For the comparison of LORS to standard ORS in acute diarrhoea, our findings suggest that there was a significant decrease in the duration of diarrhoea (mean difference (MD) = -0.28; 95% confidence interval (CI) = -0.41, -0.15; moderate certainty of evidence), stool output (MD = -0.25; 95% CI = -0.35, -0.16; very low certainty of evidence), and ORS intake (MD = -0.18; 95% CI = -0.28, -0.07; moderate certainty of evidence) in patients receiving LORS. There was a comparable effect on the number of patients cured within five days, treatment failure, and frequency of unscheduled intravenous therapy (risk ratio (RR) = 0.77; 95% CI = 0.72, 9.38; low certainty of evidence). For persistent diarrhoea, there was a significant decrease in duration of diarrhoea (MD = -30.60; 95% CI = -48.95, -12.25), stool output (MD = -14.00; 95% CI = -26.63, -1.37), and ORS intake (MD = -21.40; 95% CI = -41.01, -1.79), while there was a comparable effect on the number of patients cured.

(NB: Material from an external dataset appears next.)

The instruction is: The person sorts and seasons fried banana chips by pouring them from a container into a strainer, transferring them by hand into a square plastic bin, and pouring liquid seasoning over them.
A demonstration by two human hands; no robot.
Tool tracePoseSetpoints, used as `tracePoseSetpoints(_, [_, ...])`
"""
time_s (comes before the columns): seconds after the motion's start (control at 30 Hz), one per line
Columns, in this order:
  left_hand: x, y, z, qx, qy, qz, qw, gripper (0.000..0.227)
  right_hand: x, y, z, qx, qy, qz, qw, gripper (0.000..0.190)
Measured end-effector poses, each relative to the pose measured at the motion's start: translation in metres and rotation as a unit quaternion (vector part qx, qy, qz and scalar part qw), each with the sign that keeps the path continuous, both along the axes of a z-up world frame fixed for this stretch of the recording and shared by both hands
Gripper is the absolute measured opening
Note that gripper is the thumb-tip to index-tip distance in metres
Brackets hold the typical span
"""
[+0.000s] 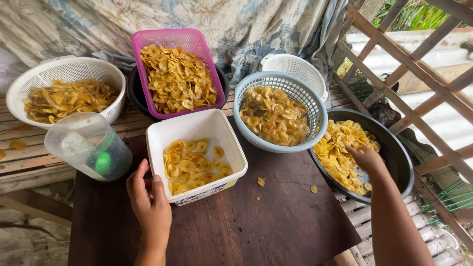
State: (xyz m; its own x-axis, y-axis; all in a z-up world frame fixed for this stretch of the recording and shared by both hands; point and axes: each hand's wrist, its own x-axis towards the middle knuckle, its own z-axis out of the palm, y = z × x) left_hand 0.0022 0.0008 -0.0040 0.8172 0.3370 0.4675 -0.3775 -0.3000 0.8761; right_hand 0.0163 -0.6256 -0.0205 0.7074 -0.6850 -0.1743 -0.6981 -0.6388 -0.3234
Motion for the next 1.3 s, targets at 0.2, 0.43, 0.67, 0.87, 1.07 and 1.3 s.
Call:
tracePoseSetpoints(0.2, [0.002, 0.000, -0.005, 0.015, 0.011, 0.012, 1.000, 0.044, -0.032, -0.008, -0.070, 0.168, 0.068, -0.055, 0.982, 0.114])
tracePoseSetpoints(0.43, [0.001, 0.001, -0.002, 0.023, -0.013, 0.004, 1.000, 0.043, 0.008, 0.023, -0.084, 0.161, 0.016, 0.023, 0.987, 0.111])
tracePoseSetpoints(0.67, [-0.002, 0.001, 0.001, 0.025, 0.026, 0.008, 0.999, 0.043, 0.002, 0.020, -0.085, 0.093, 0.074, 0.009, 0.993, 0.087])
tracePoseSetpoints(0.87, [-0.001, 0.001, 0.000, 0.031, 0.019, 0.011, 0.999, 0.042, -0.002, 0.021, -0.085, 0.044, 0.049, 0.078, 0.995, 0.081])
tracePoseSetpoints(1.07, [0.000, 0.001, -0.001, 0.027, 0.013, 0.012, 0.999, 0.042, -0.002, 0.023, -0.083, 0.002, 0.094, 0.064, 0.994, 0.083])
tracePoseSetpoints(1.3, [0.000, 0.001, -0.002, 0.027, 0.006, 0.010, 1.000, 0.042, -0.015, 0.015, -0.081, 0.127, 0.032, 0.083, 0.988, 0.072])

Our findings suggest that LORS should continue to be recommended in children under the age of 10 years with acute watery or persistent diarrhoea and upholds the current WHO recommendations.
PROSPERO: CRD42023438762.
口服补液盐(ORS)在腹泻治疗中至关重要。直到21世纪初,总渗透压为311 mmol/L的基于葡萄糖的标准ORS制剂一直用于此目的。然而,由于对钠水平和高钠血症病例的担忧,开发了一种渗透压为245mmol/L或更低的低渗ORS溶液(LORS)来取代标准ORS。通过本系统评价,我们旨在评估LORS与标准ORS相比治疗急性和持续性腹泻的有效性。
我们全面检索了PubMed、CINAHL、Cochrane图书馆、ClinicalTrials.gov、世界卫生组织(WHO)国际临床试验注册平台和Scopus,直至2023年7月20日,以查找1990年后发表的评估LORS对10岁以下儿童急性和持续性腹泻疗效的研究。使用RevMan软件进行荟萃分析。当研究根据Cochrane手册报告算术均值和几何均值时,我们对结果的所有值进行对数近似。否则,我们使用Cochrane偏倚风险II工具评估个体研究中的偏倚风险,并使用推荐分级、评估、制定和评价方法评估证据质量。本评价由WHO委托进行,以修订儿童腹泻指南。
对于急性腹泻中LORS与标准ORS的比较,我们的研究结果表明,接受LORS的患者腹泻持续时间(平均差(MD)=-0.28;95%置信区间(CI)=-0.41,-0.15;中等证据确定性)、粪便排出量(MD=-0.25;95%CI=-0.35,-0.16;极低证据确定性)和ORS摄入量(MD=-0.18;95%CI=-0.28,-0.07;中等证据确定性)均显著降低。在五天内治愈的患者数量、治疗失败和非计划静脉治疗频率方面有类似效果(风险比(RR)=0.77;95%CI=0.72,9.38;低证据确定性)。对于持续性腹泻,腹泻持续时间(MD=-30.60;95%CI=-48.95,-12.25)、粪便排出量(MD=-14.00;95%CI=-26.63,-1.37)和ORS摄入量(MD=-21.40;95%CI=-41.01,-1.79)均显著降低,而在治愈患者数量方面有类似效果。
我们的研究结果表明,对于10岁以下患有急性水样或持续性腹泻的儿童,应继续推荐使用LORS,这支持了WHO目前的建议。
PROSPERO:CRD42023438762。